I think you’ve just supplied Olivia with a new subtitle for her blog. Goddess and purveyor of lovely things.
I thought the little picture icon at the bottom of my posts was ostentatious, so I can’t imagine titling myself that! But I like the idea of purveying lovely things… I’ll leave the goddess business to the women of BT, who definitely fit the bill — goddesses all! 🙂
Well then I’d better by ya a round of the good stuff, Aquavit
you know, I have never tried that before…
When I want to feel happy, I just sit next to my master-boy after he’s crashed his bike and is bumming out… and I just can’t help but laugh.
But my master-boy says to check out these little guys cause they always make him happy…whatever.
After seeing Bud’s and Sniff’s magical healing powers in action, I was seriously considering my choice in pet — a fat cat who is snoring right behind my left ear on the couch, offering no love whatsoever.
These photos however, give me hope — and make me giggle… Thanks DJ. 🙂
Actually “Stoner Kitty” is very empathetic we’ve all found. I think it’s that rescue animal thing. She spent the entire day with Wes on that couch. 🙂
She comes when she hears me or anyone cry. An oddity, I know.
Not so odd, I don’t think, DJ. Most of my feline friends have been very sensitive & responsive to trouble & hurt. They’re just subtle about it, very much about the ‘energies’ & what isn’t demonstrated; they also seem to believe that we are, too.
But all our animal pals have their own kinds of love to give.
🙂 Wench 🙂 I’ve even had black crows or was that a raven adopt me for a few days.
Olivia’s cat will find a way to make her smile or feel better.
No doubt,DJ.
Wow — crows!
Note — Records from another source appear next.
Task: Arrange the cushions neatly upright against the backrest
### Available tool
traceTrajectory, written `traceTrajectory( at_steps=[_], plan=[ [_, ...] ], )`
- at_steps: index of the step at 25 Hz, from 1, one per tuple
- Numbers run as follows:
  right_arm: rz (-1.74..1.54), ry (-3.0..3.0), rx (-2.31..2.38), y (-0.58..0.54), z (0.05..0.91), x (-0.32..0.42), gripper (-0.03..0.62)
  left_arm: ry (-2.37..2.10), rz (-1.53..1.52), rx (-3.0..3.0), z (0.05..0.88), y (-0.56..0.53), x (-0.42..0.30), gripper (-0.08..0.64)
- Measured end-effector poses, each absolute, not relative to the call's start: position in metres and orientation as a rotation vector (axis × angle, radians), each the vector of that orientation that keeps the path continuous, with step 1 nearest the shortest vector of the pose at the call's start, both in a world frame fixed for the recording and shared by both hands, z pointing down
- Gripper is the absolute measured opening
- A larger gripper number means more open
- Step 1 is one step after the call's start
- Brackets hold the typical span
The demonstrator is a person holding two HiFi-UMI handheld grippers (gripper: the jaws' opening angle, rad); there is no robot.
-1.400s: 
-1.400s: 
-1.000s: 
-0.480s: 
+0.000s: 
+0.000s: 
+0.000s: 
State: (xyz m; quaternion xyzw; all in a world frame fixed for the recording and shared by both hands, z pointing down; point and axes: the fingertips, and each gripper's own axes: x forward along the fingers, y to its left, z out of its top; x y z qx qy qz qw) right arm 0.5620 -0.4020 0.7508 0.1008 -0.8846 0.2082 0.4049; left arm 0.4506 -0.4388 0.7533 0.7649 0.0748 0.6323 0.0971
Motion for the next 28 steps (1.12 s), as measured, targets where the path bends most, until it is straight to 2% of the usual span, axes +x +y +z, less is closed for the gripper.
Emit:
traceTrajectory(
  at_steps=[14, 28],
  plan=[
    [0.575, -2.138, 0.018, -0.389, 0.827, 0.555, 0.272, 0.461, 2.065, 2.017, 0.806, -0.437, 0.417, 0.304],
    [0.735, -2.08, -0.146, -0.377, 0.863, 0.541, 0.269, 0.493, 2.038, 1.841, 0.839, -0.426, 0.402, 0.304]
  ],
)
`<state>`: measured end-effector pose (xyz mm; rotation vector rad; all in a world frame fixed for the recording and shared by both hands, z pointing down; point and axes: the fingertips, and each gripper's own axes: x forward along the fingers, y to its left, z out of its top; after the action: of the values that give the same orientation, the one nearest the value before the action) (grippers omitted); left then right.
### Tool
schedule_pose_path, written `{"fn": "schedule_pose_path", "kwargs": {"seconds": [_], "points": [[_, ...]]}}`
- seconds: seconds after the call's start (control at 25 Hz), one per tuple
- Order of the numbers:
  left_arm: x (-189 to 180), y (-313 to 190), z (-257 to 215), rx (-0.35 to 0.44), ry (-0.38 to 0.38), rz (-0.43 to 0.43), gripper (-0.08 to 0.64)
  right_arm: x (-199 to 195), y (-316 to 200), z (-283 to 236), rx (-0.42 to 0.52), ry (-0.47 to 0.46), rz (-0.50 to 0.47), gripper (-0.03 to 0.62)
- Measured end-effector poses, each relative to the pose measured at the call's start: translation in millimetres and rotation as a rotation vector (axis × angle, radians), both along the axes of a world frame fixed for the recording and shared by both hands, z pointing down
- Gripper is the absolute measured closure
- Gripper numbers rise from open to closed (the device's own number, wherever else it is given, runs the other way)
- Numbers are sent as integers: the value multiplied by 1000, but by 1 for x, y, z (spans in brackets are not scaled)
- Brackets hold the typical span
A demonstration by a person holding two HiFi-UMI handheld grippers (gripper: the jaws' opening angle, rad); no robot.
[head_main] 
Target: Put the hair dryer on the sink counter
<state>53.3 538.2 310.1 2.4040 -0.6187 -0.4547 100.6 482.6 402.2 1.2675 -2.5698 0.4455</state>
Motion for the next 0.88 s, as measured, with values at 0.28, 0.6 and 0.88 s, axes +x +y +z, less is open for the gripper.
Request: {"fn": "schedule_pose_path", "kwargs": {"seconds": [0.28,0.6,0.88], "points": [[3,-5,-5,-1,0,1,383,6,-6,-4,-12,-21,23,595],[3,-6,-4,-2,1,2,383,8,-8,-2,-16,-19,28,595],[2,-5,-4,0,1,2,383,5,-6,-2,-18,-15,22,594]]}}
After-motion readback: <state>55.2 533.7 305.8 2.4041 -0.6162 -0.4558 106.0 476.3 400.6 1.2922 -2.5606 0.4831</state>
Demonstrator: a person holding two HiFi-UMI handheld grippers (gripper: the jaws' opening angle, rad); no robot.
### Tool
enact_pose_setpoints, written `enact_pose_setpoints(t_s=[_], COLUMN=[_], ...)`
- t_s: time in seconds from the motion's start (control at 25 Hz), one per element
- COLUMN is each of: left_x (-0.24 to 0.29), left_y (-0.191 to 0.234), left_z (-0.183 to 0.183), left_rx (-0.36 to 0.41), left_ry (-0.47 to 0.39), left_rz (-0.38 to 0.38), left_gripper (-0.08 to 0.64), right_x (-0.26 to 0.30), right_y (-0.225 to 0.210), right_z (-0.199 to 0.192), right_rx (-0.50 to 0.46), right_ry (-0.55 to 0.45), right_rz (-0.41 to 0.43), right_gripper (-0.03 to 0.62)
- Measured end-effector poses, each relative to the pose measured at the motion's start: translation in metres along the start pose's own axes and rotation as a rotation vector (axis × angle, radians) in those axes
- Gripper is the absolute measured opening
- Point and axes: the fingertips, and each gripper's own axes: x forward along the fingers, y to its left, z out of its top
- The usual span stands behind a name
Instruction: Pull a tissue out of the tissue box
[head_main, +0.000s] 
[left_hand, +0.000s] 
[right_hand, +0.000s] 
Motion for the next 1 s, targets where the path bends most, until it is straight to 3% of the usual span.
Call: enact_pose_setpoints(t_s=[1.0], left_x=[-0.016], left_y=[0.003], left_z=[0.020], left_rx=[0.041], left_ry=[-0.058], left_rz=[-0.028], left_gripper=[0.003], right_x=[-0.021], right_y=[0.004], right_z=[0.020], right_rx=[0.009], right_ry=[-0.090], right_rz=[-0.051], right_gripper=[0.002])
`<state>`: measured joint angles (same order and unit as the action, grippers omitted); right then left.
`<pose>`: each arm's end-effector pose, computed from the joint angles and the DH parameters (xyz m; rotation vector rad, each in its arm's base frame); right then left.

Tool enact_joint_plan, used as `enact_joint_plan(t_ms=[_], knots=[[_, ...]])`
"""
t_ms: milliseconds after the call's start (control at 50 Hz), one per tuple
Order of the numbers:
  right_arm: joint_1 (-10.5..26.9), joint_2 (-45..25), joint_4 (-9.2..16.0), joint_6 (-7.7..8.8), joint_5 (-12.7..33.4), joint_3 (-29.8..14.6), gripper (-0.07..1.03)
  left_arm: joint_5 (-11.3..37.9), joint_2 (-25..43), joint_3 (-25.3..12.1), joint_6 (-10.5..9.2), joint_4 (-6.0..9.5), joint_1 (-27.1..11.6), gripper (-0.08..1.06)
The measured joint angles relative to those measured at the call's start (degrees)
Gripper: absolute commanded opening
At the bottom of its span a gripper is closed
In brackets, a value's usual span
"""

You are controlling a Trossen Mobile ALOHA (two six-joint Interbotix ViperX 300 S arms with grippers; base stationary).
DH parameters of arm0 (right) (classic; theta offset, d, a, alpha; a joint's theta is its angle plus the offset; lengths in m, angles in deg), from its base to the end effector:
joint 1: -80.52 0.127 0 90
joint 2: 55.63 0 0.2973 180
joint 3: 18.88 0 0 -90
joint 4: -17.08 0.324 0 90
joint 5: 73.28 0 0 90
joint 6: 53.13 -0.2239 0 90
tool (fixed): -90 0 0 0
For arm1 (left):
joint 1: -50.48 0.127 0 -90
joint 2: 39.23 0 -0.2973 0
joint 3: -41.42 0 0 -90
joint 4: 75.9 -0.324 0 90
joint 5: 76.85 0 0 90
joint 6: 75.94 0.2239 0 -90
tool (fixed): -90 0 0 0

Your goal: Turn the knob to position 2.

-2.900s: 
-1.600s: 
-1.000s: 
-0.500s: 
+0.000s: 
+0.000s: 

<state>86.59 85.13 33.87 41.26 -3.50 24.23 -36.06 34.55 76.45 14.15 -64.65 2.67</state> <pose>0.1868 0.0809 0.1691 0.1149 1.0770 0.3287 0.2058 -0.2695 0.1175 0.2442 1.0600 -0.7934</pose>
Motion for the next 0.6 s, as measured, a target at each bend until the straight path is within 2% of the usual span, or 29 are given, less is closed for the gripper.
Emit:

That’s good medicine to have around you — traditionally, if I’m correct, their presence points to the overwhelming laws of balance that govern us all, both in the material & spiritual worlds. They remind us of the necessity of respecting this balance & living in awareness of it.
A life ‘out of balance’ is a life in disarray, that can’t be sustained.
Crows don’t adopt just anyone, dear. Look into crow medicine some time.
The raven I’m not as sure on.
Kitty’s loving you with its presence, Olivia — just like us!
… as he’s still snoring 🙂
Thanks so much ww. Sending love and XOs back!